• _Exercise aim_:
Give back all of the data exactly as it stands, with the pictures removed.

• _Data shown_:
★ ★ ★ ★

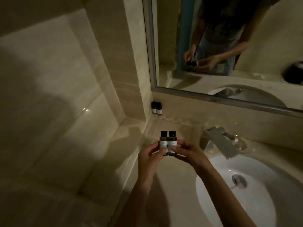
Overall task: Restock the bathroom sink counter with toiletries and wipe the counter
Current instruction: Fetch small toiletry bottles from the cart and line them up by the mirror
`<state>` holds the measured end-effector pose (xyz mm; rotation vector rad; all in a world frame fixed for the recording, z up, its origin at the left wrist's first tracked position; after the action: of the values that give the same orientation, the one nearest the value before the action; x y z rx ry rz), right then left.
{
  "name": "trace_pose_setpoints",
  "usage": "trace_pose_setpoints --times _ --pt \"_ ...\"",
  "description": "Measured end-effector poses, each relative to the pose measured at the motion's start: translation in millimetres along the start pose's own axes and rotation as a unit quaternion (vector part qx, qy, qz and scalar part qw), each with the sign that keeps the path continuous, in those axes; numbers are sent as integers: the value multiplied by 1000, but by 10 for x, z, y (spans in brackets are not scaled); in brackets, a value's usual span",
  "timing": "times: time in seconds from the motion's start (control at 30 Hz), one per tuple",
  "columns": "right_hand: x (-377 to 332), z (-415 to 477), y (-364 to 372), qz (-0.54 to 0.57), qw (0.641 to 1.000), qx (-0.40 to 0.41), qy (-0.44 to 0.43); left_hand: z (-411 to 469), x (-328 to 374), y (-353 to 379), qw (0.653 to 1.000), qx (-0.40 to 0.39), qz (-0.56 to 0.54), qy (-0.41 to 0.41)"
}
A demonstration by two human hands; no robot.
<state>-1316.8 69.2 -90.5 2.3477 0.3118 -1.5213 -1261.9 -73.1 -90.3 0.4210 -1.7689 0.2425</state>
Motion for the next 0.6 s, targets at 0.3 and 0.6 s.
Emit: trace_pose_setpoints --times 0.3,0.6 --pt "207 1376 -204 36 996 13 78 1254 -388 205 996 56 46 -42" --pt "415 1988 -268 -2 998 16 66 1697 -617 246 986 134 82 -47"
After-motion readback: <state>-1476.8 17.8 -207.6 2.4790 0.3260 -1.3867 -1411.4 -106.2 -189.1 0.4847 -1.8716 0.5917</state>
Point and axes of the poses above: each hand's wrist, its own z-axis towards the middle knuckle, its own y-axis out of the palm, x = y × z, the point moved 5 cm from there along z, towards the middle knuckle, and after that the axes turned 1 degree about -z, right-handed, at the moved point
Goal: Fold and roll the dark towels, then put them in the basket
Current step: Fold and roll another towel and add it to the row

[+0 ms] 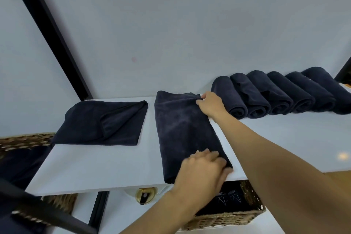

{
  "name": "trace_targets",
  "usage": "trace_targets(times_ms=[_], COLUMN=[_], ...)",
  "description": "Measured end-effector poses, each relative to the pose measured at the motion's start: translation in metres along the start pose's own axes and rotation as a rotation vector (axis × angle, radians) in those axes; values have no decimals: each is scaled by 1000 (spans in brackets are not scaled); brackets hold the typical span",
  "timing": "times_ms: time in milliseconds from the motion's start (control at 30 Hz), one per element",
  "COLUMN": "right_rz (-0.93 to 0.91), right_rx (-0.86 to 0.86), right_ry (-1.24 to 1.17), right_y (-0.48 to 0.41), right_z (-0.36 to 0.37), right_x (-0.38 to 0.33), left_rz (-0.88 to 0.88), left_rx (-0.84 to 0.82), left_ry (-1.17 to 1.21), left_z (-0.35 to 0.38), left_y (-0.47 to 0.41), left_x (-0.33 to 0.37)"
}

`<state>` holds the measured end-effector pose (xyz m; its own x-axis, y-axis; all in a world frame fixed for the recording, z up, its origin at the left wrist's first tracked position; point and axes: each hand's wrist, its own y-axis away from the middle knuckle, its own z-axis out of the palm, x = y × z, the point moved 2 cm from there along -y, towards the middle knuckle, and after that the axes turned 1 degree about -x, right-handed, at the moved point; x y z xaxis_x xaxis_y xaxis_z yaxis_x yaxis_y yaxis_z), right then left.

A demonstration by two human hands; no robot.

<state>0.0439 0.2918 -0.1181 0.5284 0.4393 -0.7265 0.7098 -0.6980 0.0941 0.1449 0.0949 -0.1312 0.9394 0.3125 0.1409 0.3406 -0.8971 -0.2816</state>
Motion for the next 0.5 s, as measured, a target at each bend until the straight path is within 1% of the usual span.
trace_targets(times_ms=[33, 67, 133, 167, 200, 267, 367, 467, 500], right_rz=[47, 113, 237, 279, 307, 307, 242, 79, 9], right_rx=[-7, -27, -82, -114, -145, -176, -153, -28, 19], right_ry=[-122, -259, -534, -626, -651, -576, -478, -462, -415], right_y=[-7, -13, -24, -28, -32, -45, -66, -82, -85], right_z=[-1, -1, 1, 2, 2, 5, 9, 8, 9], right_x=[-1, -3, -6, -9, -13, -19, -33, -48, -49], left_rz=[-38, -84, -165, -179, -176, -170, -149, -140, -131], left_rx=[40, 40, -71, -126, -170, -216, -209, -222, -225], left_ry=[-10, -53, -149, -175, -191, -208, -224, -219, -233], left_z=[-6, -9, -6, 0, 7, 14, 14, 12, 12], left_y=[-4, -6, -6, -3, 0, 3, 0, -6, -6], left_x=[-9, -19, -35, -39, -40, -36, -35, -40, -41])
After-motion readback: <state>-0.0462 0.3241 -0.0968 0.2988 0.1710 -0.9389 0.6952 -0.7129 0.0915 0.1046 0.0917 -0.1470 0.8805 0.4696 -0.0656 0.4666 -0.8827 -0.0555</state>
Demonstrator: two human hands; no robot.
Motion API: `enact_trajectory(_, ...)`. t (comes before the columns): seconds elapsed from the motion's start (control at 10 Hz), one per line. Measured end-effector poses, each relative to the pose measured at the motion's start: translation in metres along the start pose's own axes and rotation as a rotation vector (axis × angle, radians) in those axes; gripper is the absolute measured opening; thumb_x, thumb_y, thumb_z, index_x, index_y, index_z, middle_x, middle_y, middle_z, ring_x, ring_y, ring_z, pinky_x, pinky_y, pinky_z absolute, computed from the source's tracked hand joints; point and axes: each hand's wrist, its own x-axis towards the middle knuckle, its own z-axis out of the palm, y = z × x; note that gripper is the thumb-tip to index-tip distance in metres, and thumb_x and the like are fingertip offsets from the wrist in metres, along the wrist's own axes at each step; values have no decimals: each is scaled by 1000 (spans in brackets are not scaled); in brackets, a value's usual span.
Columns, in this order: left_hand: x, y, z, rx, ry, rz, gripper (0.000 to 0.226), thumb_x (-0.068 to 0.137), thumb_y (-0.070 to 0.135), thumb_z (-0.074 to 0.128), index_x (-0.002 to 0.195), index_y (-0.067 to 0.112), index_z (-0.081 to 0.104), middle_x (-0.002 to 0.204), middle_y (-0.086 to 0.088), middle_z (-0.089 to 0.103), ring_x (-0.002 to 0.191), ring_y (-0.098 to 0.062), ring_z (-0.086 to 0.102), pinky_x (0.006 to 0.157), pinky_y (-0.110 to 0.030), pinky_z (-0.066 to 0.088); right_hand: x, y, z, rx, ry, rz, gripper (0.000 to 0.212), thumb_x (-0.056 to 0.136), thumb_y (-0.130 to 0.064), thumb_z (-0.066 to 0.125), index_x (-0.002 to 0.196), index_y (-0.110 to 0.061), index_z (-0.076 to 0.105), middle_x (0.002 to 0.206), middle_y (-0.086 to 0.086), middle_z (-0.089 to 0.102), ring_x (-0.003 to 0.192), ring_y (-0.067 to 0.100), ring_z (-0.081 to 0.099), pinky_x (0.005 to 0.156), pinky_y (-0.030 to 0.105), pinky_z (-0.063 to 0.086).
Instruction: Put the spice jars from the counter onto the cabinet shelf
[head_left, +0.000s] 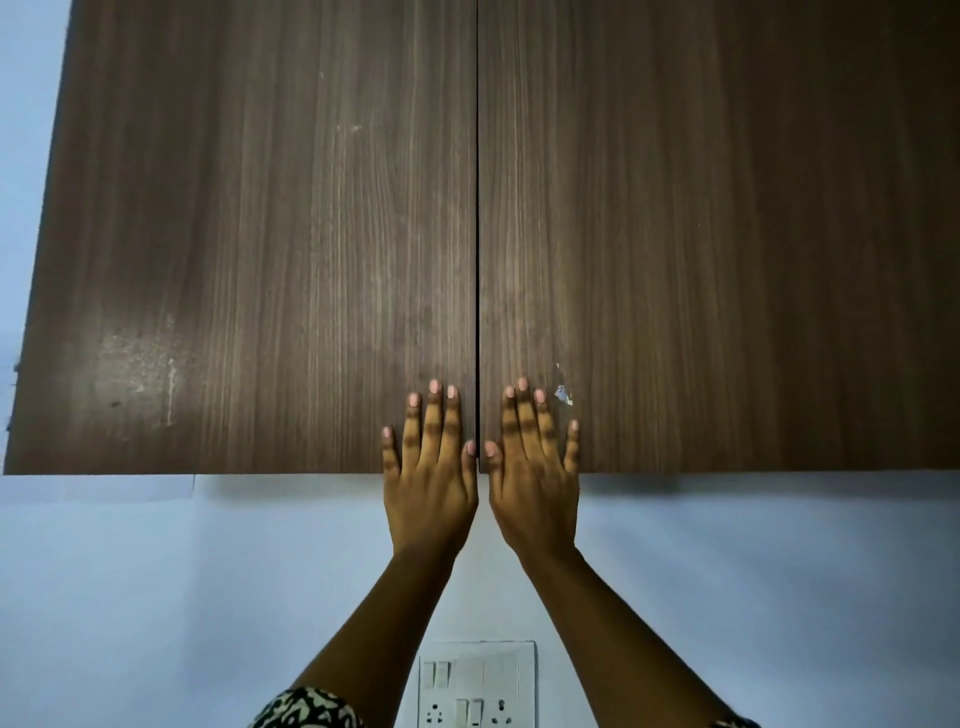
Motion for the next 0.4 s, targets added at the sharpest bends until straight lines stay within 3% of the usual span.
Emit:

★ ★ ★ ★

• _Output below_:
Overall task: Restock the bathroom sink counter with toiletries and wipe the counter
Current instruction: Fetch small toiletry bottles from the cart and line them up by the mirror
`<state>` holds the measured end-effector pose (xyz mm; rotation vector rad; all in a world frame fixed for the recording, z up, its origin at the left wrist's first tracked position; after the action: of the values that give the same orientation, the one nearest the value before the action; x y z rx ry rz), right then left.
{
  "name": "trace_pose_setpoints",
  "usage": "trace_pose_setpoints --times _ --pt \"_ ...\"",
  "description": "Measured end-effector poses, each relative to the pose measured at the motion's start: translation in millimetres along the start pose's own axes and rotation as a unit quaternion (vector part qx, qy, qz and scalar part qw), each with the sign that keeps the path continuous, in those axes; numbers are sent as integers: the value multiplied by 1000, but by 10 for x, z, y (spans in brackets are not scaled); in brackets, a value's usual span",
  "timing": "times: time in seconds from the motion's start (control at 30 Hz), one per tuple",
  "columns": "right_hand: x (-377 to 332), z (-415 to 477), y (-364 to 372), qz (-0.54 to 0.57), qw (0.641 to 1.000), qx (-0.40 to 0.41), qy (-0.44 to 0.43); left_hand: z (-411 to 469), x (-328 to 374), y (-353 to 379), qw (0.653 to 1.000), qx (-0.40 to 0.39), qz (-0.56 to 0.54), qy (-0.41 to 0.41)"
}
A demonstration by two human hands; no robot.
<state>-1316.8 69.2 -90.5 2.3477 0.3118 -1.5213 -1261.9 -73.1 -90.3 0.4210 -1.7689 0.2425</state>
Motion for the next 0.6 s, targets at 0.3 and 0.6 s.
Emit: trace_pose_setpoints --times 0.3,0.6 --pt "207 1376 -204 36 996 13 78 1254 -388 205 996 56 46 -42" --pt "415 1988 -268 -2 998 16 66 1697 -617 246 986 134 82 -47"
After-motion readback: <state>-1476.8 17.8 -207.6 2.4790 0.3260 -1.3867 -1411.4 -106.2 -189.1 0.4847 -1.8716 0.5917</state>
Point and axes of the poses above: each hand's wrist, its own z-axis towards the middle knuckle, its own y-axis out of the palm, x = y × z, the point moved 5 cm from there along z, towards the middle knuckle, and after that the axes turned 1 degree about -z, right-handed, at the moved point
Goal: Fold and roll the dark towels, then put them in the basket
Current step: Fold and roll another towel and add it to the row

[+0 ms] 

{
  "name": "trace_targets",
  "usage": "trace_targets(times_ms=[_], COLUMN=[_], ...)",
  "description": "Measured end-effector poses, each relative to the pose measured at the motion's start: translation in metres along the start pose's own axes and rotation as a rotation vector (axis × angle, radians) in those axes; values have no decimals: each is scaled by 1000 (spans in brackets are not scaled); brackets hold the typical span",
  "timing": "times_ms: time in milliseconds from the motion's start (control at 30 Hz), one per element",
  "COLUMN": "right_rz (-0.93 to 0.91), right_rx (-0.86 to 0.86), right_ry (-1.24 to 1.17), right_y (-0.48 to 0.41), right_z (-0.36 to 0.37), right_x (-0.38 to 0.33), left_rz (-0.88 to 0.88), left_rx (-0.84 to 0.82), left_ry (-1.17 to 1.21), left_z (-0.35 to 0.38), left_y (-0.47 to 0.41), left_x (-0.33 to 0.37)"
}

`<state>` holds the measured end-effector pose (xyz m; its own x-axis, y-axis; all in a world frame fixed for the recording, z up, its origin at the left wrist's first tracked position; point and axes: each hand's wrist, its own y-axis away from the middle knuckle, its own z-axis out of the palm, x = y × z, the point moved 2 cm from there along -y, towards the middle knuckle, and after that the axes turned 1 degree about -x, right-handed, at the moved point; x y z xaxis_x xaxis_y xaxis_z yaxis_x yaxis_y yaxis_z), right then left.

A demonstration by two human hands; no robot.

<state>0.0439 0.2918 -0.1181 0.5284 0.4393 -0.7265 0.7098 -0.6980 0.0941 0.1449 0.0949 -0.1312 0.9394 0.3125 0.1409 0.3406 -0.8971 -0.2816</state>
Motion for the next 0.5 s, as measured, a target at each bend until the straight path is within 1% of the usual span.
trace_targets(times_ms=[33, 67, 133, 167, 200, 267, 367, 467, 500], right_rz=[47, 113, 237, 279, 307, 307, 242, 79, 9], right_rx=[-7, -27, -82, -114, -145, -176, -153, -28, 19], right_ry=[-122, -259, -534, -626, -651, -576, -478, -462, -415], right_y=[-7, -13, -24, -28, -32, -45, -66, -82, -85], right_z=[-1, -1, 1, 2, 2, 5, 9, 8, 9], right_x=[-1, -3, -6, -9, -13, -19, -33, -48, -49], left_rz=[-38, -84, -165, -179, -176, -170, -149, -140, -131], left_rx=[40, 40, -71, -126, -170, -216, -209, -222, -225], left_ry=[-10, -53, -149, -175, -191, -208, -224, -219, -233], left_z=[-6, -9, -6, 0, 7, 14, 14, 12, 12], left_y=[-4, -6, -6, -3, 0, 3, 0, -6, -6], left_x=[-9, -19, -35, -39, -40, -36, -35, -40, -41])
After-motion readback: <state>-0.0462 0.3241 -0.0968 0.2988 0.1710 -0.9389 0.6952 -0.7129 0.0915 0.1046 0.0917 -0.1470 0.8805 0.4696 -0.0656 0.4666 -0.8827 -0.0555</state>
Demonstrator: two human hands; no robot.
Motion API: `enact_trajectory(_, ...)`. t (comes before the columns): seconds elapsed from the motion's start (control at 10 Hz), one per line. Measured end-effector poses, each relative to the pose measured at the motion's start: translation in metres along the start pose's own axes and rotation as a rotation vector (axis × angle, radians) in those axes; gripper is the absolute measured opening; thumb_x, thumb_y, thumb_z, index_x, index_y, index_z, middle_x, middle_y, middle_z, ring_x, ring_y, ring_z, pinky_x, pinky_y, pinky_z absolute, computed from the source's tracked hand joints; point and axes: each hand's wrist, its own x-axis towards the middle knuckle, its own z-axis out of the palm, y = z × x; note that gripper is the thumb-tip to index-tip distance in metres, and thumb_x and the like are fingertip offsets from the wrist in metres, along the wrist's own axes at each step; values have no decimals: each is scaled by 1000 (spans in brackets are not scaled); in brackets, a value's usual span.
Columns, in this order: left_hand: x, y, z, rx, ry, rz, gripper (0.000 to 0.226), thumb_x (-0.068 to 0.137), thumb_y (-0.070 to 0.135), thumb_z (-0.074 to 0.128), index_x (-0.002 to 0.195), index_y (-0.067 to 0.112), index_z (-0.081 to 0.104), middle_x (-0.002 to 0.204), middle_y (-0.086 to 0.088), middle_z (-0.089 to 0.103), ring_x (-0.002 to 0.191), ring_y (-0.098 to 0.062), ring_z (-0.086 to 0.102), pinky_x (0.006 to 0.157), pinky_y (-0.110 to 0.030), pinky_z (-0.066 to 0.088); right_hand: x, y, z, rx, ry, rz, gripper (0.000 to 0.212), thumb_x (-0.056 to 0.136), thumb_y (-0.130 to 0.064), thumb_z (-0.066 to 0.125), index_x (-0.002 to 0.196), index_y (-0.110 to 0.061), index_z (-0.076 to 0.105), middle_x (0.002 to 0.206), middle_y (-0.086 to 0.086), middle_z (-0.089 to 0.102), ring_x (-0.003 to 0.192), ring_y (-0.067 to 0.100), ring_z (-0.081 to 0.099), pinky_x (0.005 to 0.156), pinky_y (-0.030 to 0.105), pinky_z (-0.063 to 0.086).
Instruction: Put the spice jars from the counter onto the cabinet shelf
[head_left, +0.000s] 
Motion for the next 0.4 s, targets added at the sharpest bends until straight lines stay within 3% of the usual span.
Emit:

Output for the exercise is complete.